Bob Lemon today was named manager of the New York Yankees for the second time in the last three years, replacing Gene Michael, who was fired by owner George Steinbrenner. Lemon becomes the club's sixth manager in four seaons.
Since Steinbrenner became principal owner of the Yankees in 1973, the club has had eight managers -- with Billy Martin and Lemon each filling the role twice.
A brief statement from Steinbrenner said he regretted having to dismiss Michael but that the two "have been unable to resolve certain differences." On Aug. 28, Michael said he was unhappy with Steinbrenner's constant phone calls and suggestions on how to manage, adding that the owner should fire him immediately if he was unhappy.

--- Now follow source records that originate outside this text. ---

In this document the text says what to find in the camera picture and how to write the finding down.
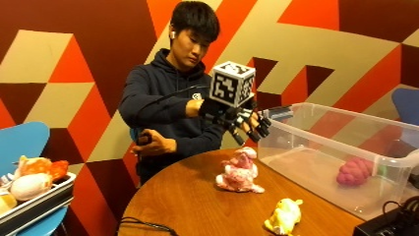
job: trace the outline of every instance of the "ear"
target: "ear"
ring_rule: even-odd
[[[172,24],[169,26],[169,37],[170,37],[170,39],[173,39],[176,37],[176,30],[174,30],[174,27]]]

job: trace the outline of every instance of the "transparent storage box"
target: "transparent storage box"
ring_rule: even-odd
[[[264,111],[273,123],[258,143],[266,165],[365,220],[382,214],[387,201],[419,195],[409,182],[419,164],[418,126],[306,102],[289,109],[292,117]],[[371,175],[359,185],[338,183],[341,166],[355,158],[370,164]]]

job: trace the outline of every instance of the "sleeve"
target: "sleeve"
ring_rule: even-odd
[[[220,149],[224,132],[221,126],[205,124],[204,133],[200,136],[177,139],[177,152],[186,157]]]
[[[189,98],[170,97],[164,101],[148,106],[147,112],[143,107],[156,101],[162,95],[152,95],[152,80],[144,67],[136,67],[128,74],[120,113],[127,124],[135,128],[149,123],[170,124],[176,120],[186,118],[185,108]]]

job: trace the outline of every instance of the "black hair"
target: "black hair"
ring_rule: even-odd
[[[212,7],[198,1],[180,2],[173,10],[170,25],[176,32],[192,30],[209,42],[217,40],[220,22]]]

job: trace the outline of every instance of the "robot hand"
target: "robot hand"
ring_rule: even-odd
[[[256,109],[257,102],[253,97],[238,107],[230,107],[208,97],[201,106],[200,115],[214,124],[221,125],[237,143],[244,146],[245,141],[238,135],[237,128],[256,143],[270,134],[272,122]]]

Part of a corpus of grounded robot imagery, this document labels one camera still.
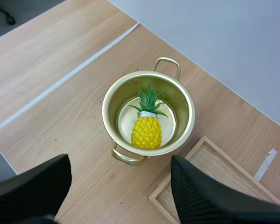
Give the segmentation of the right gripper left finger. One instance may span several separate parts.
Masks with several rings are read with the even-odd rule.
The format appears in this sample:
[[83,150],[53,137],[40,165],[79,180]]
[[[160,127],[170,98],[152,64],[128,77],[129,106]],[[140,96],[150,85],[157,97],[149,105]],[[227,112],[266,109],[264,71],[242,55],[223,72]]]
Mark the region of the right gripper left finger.
[[67,154],[0,182],[0,224],[57,224],[71,183]]

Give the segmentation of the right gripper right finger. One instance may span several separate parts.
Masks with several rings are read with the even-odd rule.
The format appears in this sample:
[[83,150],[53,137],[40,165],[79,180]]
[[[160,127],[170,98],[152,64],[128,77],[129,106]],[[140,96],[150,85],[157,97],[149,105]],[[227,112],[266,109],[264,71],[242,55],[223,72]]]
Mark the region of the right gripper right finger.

"Now Lemon might win the interim managr of the year award," said Martin upon hearing the news. The Yankees won their first game under Lemon, beating the Royals, 6-1.
"I guess when George decided to fire Michael, he had to choose between Lemon, (Dick) Howser and me 'cause he's still paying all of us," said Martin, apparently referring to the long-term contracts each signed with the Yankees. "If he'd hired a new guy, that means he'd have been paying five different maners at the same time."
Said Lemon: "I've never been accused of being very bright. He's (Steinbrenner) been awfully good to me. The last time he replaced met it was probably for my own good."
Ralph Houk was the Yankees' manager when Steinbrenner took over and he served the final year of his seven-year term before being replaced by Bill Virdon. The Yankees finished two games out of first place in 1974, but Virdon was replaced by Billy Martin in August, 1975.
The pressure of managing the Yankees under Steinbrenner's watchful eye kept building on Martin until finally, after nearly three full years, he couldn't take it any more.
While the Yankees were here for a July, 1978, road trip, Martin said Steinbrenner and Reggie Jackson said STeinbrenner and Reggie Jackson deserved each other. "One's a born liar and the other's convicted," Martin was quoted as saying, a reference to Steinbrenner's involvement in illegal contributions to Richard Nixon's campaign fund.
On July 24, 1978, Martin wept openly as he announced his resignation under pressure. Five days later, the Yankees stunned an Old Timers' Day crowd by announcing Martin would rejoin the Yankees as manager for the 1980 season.
By 1980, Martin had come and gone and was managing in Oakland.
Martin replaced Lemon in June, 1979, while the team was in the a slump, with Steinbrenner saying he was hopeful Martin "will be able to turn the ball club around." The Yankees finished fourth, however, and after an off-season brawl with a marshmallow salesman, Martin was fired and replaced by Howser.
Howser lasted one year, guiding the Yankees to the American League East title followed by a three-games-to-none loss to Kansas City in the league playoffs.
On Nov. 21, 1980, Howser resigned as manager of the Yankees, ostensibly because of business opportunities in his hometown of Tallahassee, Fla. But less than a year later he took over as manager in Kansas City after Jim Frey was fired on aug. 30.
Michael was Steinbrenner's hand-picked organization man, having served as a coach, minor-league manager, administrative assistant and general manager before becoming manager on Nov. 21, 1980. But he didn't last the season.